Enam

48 7 3
                                    

Hari sabtu. Itu tandanya hari ini Zia akan pergi ke puncak bersama Kenan. Semalam saat Zia bertukar pesan dengan Kenan, cowok itu berkata akan menjemput Zia pada pukul delapan pagi. Saat Zia bertanya lebih jauh soal tujuan mereka, Kenan tidak mau memberi tahu meski sudah dipaksa. Dan karena Zia malas berdebat dengan Kenan, jadilah ia berhenti bertanya.

Sekarang sudah pukul setengah delapan. Zia sudah siap dengan kaus hitam yang dibalut kardigan juga celana kulot. Sambil menunggu Kenan datang ia membalas pesan dari Alita dan Niki yang masih saja membahas tentang dirinya dan Kenan. Zia sudah pasrah apabila akan terus diledek oleh mereka asal dengan syarat mereka tidak membocorkannya pada siapapun.

Begitu pesan dari Kenan muncul yang mengatakan bahwa ia sudah sampai, Zia pamit pada mamanya dan keluar rumahnya. Zia menghampiri Kenan di depan rumahnya yang sedang bersandar pada motornya. Sementara Kenan yang menyadari ada seseorang yang mendekatinya lantas mengangkat kepalanya yang sebelumnya tertuju pada ponsel.

Kenan mengerutkan keningnya bingung melihat Zia yang datang tanpa membawa helm. “Lo pergi jauh nggak pake helm?” tanyanya heran.

“Pake dong. Kalo nanti ditilang gimana?”

“Terus helmnya mana?”

“Loh kirain lo bawa buat gue, Nan.”

“Lah ngapain?”

Zia mendengkus sebal mendengar jawaban Kenan. Lantas ia berbalik lagi ke dalam rumahnya untuk mengambil sebuah helm. Saat Zia kembali Kenan sudah siap di atas motornya. Segera saja ia memakai helmnya itu dan naik ke motor Kenan.

“Udah?”

“Udah, ayo!”

Selama perjalanan tidak banyak percakapan antara Kenan dan Zia karena keduanya juga bingung ingin membahas apa. Namun, di dalam pikirannya Zia penasaran sebenarnya tujuan utama perjalanan mereka itu ke mana?
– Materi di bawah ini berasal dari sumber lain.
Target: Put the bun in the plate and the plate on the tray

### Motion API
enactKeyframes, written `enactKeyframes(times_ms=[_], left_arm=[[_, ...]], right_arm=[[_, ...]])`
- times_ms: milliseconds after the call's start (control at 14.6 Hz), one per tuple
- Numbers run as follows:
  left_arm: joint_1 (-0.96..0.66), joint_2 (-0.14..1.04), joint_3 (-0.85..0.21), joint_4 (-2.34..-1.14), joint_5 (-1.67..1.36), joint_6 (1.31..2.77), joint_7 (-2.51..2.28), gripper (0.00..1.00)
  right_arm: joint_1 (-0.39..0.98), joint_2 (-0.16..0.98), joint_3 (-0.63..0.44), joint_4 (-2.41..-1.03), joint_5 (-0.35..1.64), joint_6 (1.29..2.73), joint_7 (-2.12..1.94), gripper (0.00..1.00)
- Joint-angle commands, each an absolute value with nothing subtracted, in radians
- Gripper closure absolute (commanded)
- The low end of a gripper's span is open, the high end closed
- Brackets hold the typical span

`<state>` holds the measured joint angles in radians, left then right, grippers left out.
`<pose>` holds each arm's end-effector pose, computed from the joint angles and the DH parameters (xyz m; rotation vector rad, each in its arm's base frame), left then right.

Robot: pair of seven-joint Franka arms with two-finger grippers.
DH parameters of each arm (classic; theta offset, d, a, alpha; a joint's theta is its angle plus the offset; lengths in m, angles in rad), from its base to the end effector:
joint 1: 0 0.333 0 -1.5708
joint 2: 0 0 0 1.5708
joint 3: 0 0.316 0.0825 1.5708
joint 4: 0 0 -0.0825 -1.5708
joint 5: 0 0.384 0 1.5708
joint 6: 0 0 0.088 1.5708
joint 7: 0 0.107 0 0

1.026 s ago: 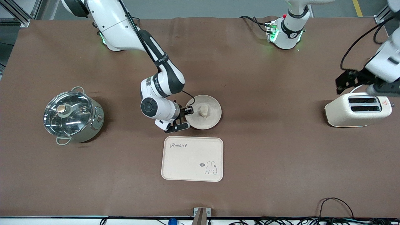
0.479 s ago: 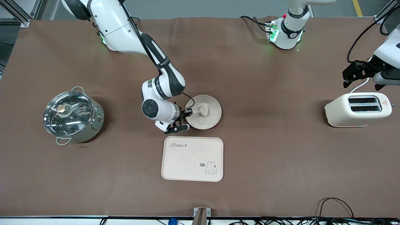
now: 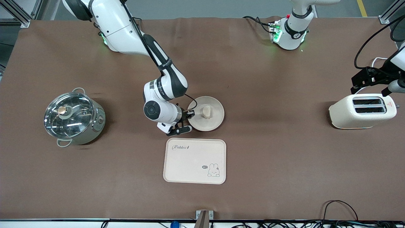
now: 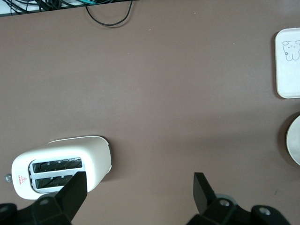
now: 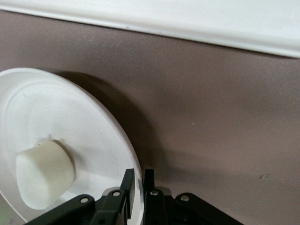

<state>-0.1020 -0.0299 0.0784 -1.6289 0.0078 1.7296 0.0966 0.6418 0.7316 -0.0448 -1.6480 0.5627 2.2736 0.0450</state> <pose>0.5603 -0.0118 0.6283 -3.1191 0.1886 -0.2037 0.5500 0.3936 0.1791 -2.7888 -0.2395 0.3011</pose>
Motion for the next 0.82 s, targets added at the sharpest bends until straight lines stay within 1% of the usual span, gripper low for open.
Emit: enactKeyframes(times_ms=[0,68,411,547,753], left_arm=[[-0.104,-0.029,0.086,-1.603,-0.011,1.707,0.107,0.00],[-0.104,-0.031,0.086,-1.603,-0.009,1.707,0.104,0.00],[-0.104,-0.031,0.092,-1.595,-0.009,1.704,0.091,0.00],[-0.106,-0.031,0.091,-1.595,-0.009,1.703,0.094,0.00],[-0.109,-0.032,0.087,-1.594,-0.009,1.703,0.089,0.00]], right_arm=[[0.644,0.724,-0.049,-1.658,0.581,2.272,0.035,0.94],[0.643,0.724,-0.049,-1.658,0.581,2.272,0.035,0.96],[0.635,0.719,-0.049,-1.658,0.581,2.269,0.034,0.99],[0.629,0.710,-0.051,-1.658,0.581,2.266,0.035,0.99],[0.600,0.693,-0.051,-1.649,0.583,2.200,0.043,0.99]])
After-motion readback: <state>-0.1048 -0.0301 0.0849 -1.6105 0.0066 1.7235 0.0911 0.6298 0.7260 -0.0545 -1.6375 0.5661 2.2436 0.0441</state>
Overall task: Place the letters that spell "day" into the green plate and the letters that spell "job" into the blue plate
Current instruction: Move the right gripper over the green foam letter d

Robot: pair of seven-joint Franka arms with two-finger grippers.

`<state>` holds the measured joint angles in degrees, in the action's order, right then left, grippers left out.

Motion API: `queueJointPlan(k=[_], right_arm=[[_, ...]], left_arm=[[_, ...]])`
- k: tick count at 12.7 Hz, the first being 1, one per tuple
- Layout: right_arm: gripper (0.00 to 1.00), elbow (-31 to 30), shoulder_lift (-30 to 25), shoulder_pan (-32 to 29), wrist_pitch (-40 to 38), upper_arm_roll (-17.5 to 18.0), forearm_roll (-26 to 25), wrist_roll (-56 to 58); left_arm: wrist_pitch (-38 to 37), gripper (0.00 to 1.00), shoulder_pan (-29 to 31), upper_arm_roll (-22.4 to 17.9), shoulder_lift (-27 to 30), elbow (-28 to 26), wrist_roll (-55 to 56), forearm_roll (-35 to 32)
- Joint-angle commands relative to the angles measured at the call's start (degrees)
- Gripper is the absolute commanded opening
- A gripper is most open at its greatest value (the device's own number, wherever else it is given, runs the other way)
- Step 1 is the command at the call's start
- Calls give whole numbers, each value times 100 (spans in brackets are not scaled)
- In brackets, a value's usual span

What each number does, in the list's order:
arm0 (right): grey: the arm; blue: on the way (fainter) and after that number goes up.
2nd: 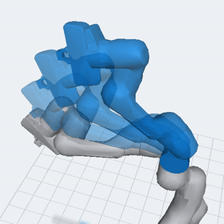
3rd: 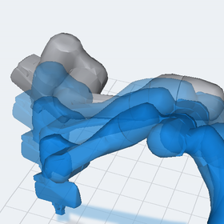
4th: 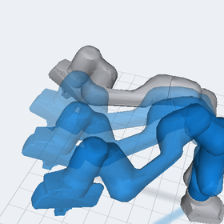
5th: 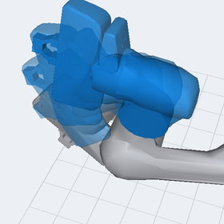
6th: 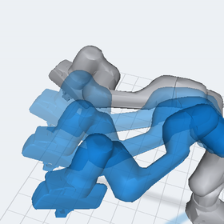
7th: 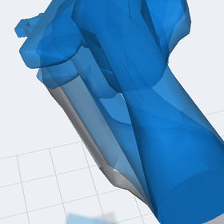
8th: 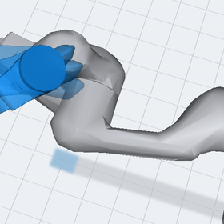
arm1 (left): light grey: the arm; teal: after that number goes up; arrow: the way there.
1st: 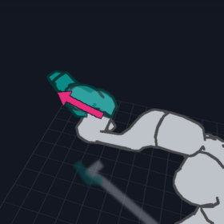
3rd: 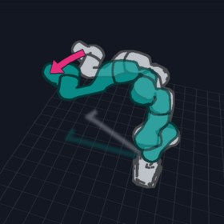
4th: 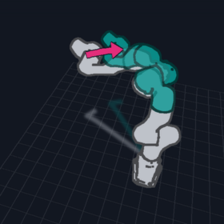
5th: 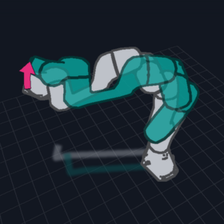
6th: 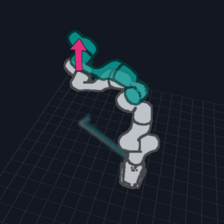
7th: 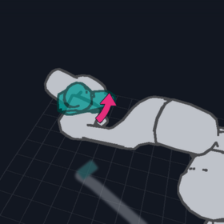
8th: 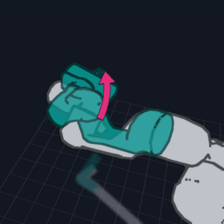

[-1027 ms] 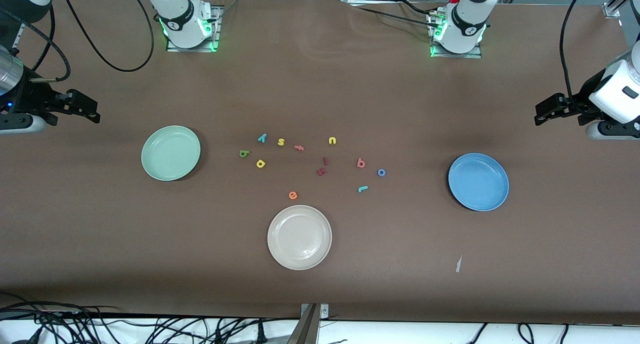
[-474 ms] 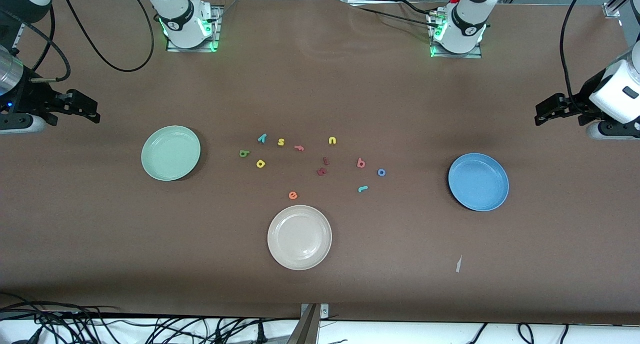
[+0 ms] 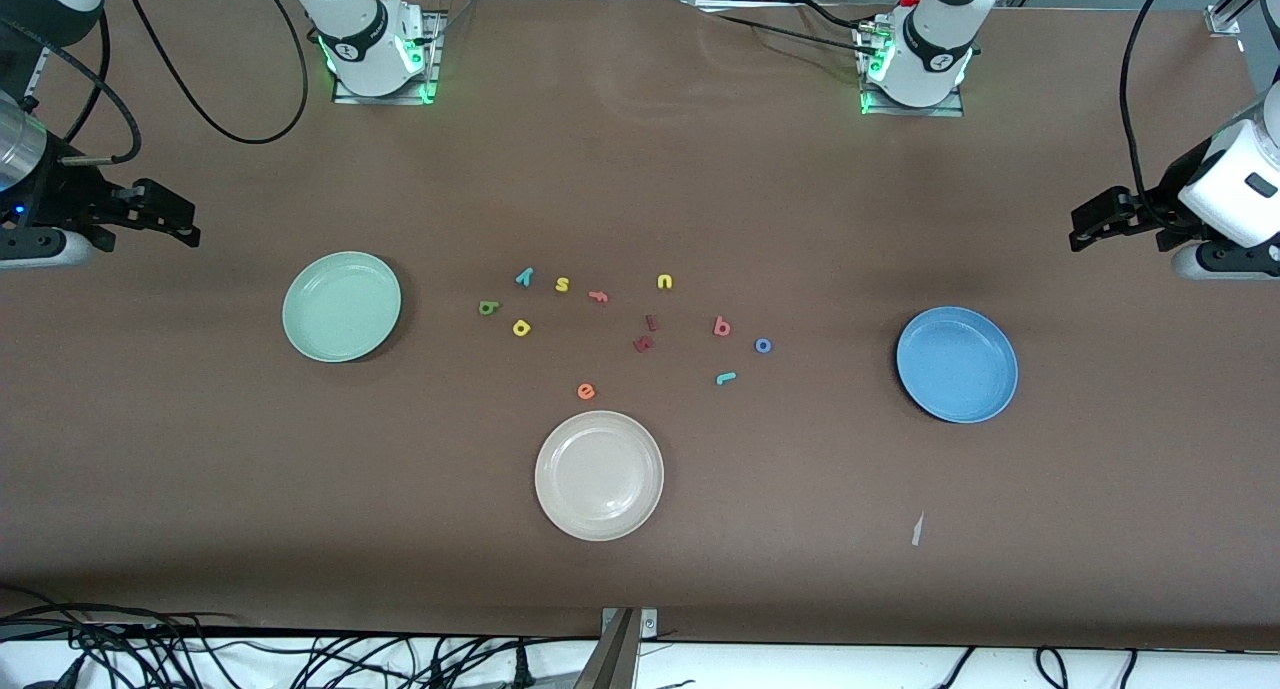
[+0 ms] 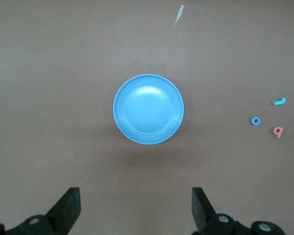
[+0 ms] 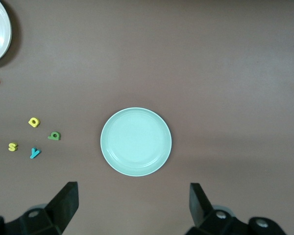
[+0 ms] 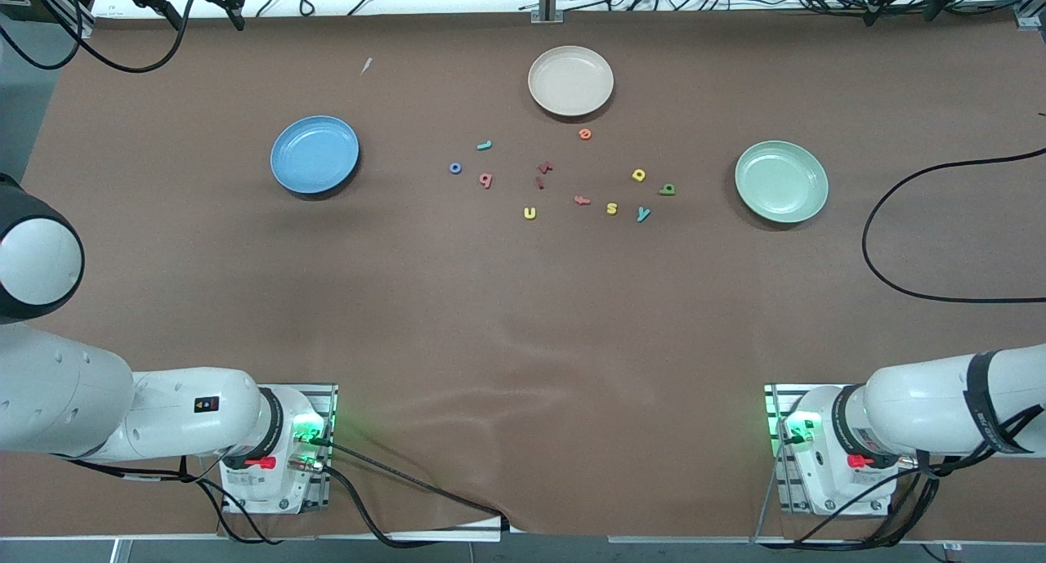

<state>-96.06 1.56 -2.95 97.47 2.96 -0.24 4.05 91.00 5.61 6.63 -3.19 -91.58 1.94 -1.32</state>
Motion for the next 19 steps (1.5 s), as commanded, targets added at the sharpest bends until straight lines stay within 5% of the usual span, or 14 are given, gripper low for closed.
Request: queueJointPlan(k=[1, 9, 19], right_arm=[[100, 78, 11, -30, -79, 11, 76, -62], [100, 78, 151, 109, -62, 125, 50, -167], [100, -184, 1179, 1523, 656, 178, -29, -2836]], left_arm=[[-74, 100, 19, -30, 29, -1, -150, 132], [-74, 100, 19, -30, 29, -1, -176, 132], [-92, 100, 19, -30, 29, 8, -176, 132]])
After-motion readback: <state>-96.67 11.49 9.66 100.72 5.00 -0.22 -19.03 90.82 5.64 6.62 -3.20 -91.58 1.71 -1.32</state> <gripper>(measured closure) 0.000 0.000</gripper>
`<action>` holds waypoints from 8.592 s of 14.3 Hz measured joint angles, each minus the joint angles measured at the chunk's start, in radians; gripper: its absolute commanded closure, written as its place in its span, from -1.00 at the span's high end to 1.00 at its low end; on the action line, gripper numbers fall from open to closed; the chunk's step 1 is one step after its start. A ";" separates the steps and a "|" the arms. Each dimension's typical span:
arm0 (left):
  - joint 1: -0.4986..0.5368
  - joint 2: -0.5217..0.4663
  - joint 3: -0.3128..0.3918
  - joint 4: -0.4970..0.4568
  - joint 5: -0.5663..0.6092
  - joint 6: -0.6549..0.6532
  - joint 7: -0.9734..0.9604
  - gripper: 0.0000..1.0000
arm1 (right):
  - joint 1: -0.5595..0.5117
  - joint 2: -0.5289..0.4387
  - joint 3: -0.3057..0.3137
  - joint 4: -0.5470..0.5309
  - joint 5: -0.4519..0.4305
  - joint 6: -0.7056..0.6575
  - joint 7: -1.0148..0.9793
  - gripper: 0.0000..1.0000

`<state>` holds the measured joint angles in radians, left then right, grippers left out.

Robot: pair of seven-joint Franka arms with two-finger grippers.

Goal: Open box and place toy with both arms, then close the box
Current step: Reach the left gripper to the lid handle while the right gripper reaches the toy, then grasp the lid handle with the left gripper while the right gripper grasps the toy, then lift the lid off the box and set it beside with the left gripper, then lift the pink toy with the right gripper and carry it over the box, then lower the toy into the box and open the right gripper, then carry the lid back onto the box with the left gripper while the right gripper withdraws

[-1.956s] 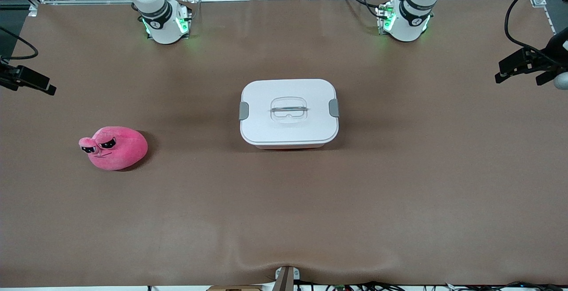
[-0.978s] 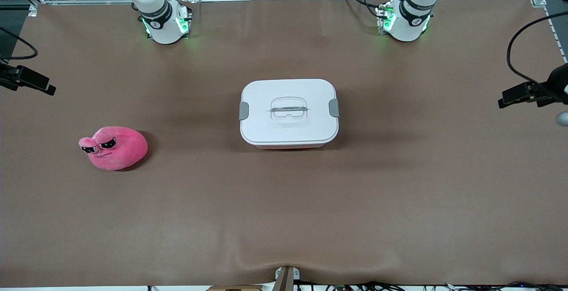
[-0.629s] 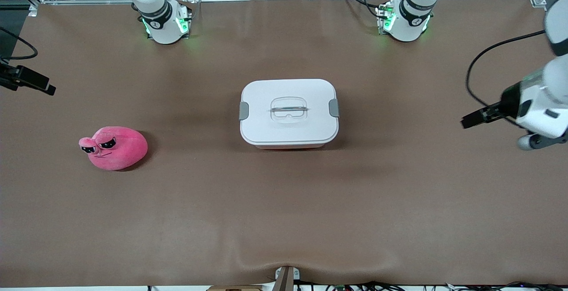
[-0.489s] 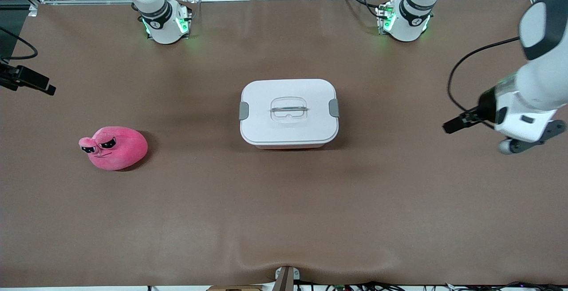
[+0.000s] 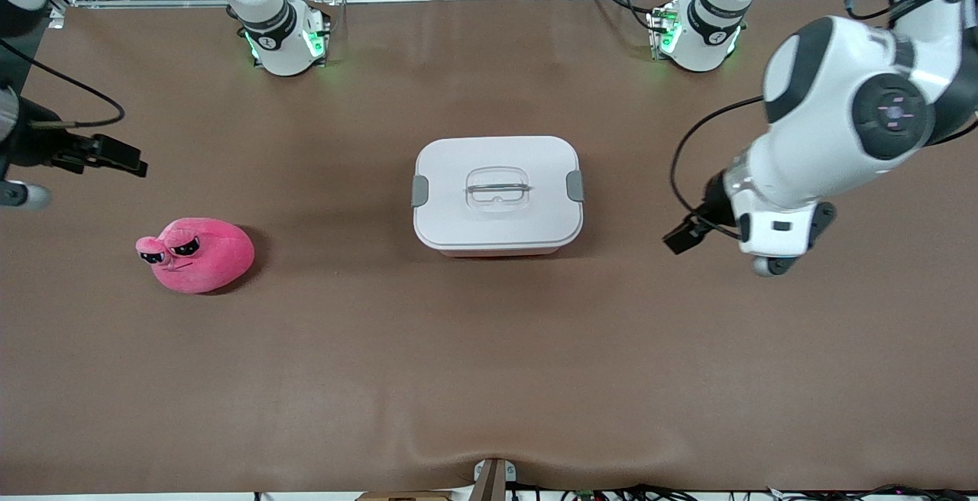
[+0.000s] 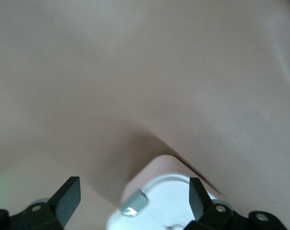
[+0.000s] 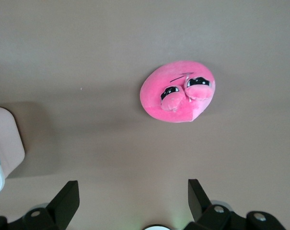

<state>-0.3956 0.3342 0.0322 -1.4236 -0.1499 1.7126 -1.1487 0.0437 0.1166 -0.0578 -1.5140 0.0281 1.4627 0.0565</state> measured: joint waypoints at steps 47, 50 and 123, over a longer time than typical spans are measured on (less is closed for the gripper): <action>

Karena jujur saja Zia tidak tahu sekarang mereka lagi berada di jalan mana.

Motor yang dikendarai Kenan berhenti ketika lampu merah. Tak bisa membendung penasarannya, Zia akhirnya bertanya, “Kita mau ke mana sih, Nan?”

“Ke Bogor.”

Zia memutar bola matanya, merasa sebal dengan jawaban Kenan. “Iya tau gue, tapi kan Bogor luas banget, Nan...” jawabnya gemas.

“Ke Curug Cilember mau nggak?” tanya Kenan sambil menengok ke belakang.

“Ke Curug, Nan? Air terjun dong?” Zia tentu kaget mendengarnya karena ia pikir Kenan tidak akan mengajaknya ke tempat yang ada airnya. Masalahnya Zia tidak ada persiapan apa-apa. Ia tidak bawa baju ganti, ia juga hanya memakai flatshoes yang tidak cocok untuk dipakai di tempat ekstrem seperti Curug.

Saat Zia masih diam dengan pikirannya sendiri, tiba-tiba Kenan melajukan motornya dengan kencang hingga Zia terhuyung ke depan dan refleks memegang pinggang Kenan. Kemudian setelah tenang dari keterjutannya, ia menepuk pundak Kenan dengan keras sambil mengomelinya.

***

Setelah menempuh perjalanan yang cukup melelahkan, khususnya bagi Zia yang kini bokongnya sangat pegal, akhirnya sampai juga mereka di Curug Cilember. Begitu sampai Kenan berkata untuk istirahat terlebih dahulu di sebuah tempat makan yang berada di sana sebelum nantinya mereka akan naik menuju air terjun yang ada di curug tujuh dan enam.

Zia duduk di salah satu kursi di sana sambil mengusap peluh di dahinya, sementara itu Kenan memesan minuman untuknya dan Zia. Sesudahnya Kenan kembali dengan membawa dua minuman, disodorkannya salah satu minuman itu ke hadapan Zia. Zia mengernyit bingung ketika menemukan sandal jepit yang masih baru ada di depannya.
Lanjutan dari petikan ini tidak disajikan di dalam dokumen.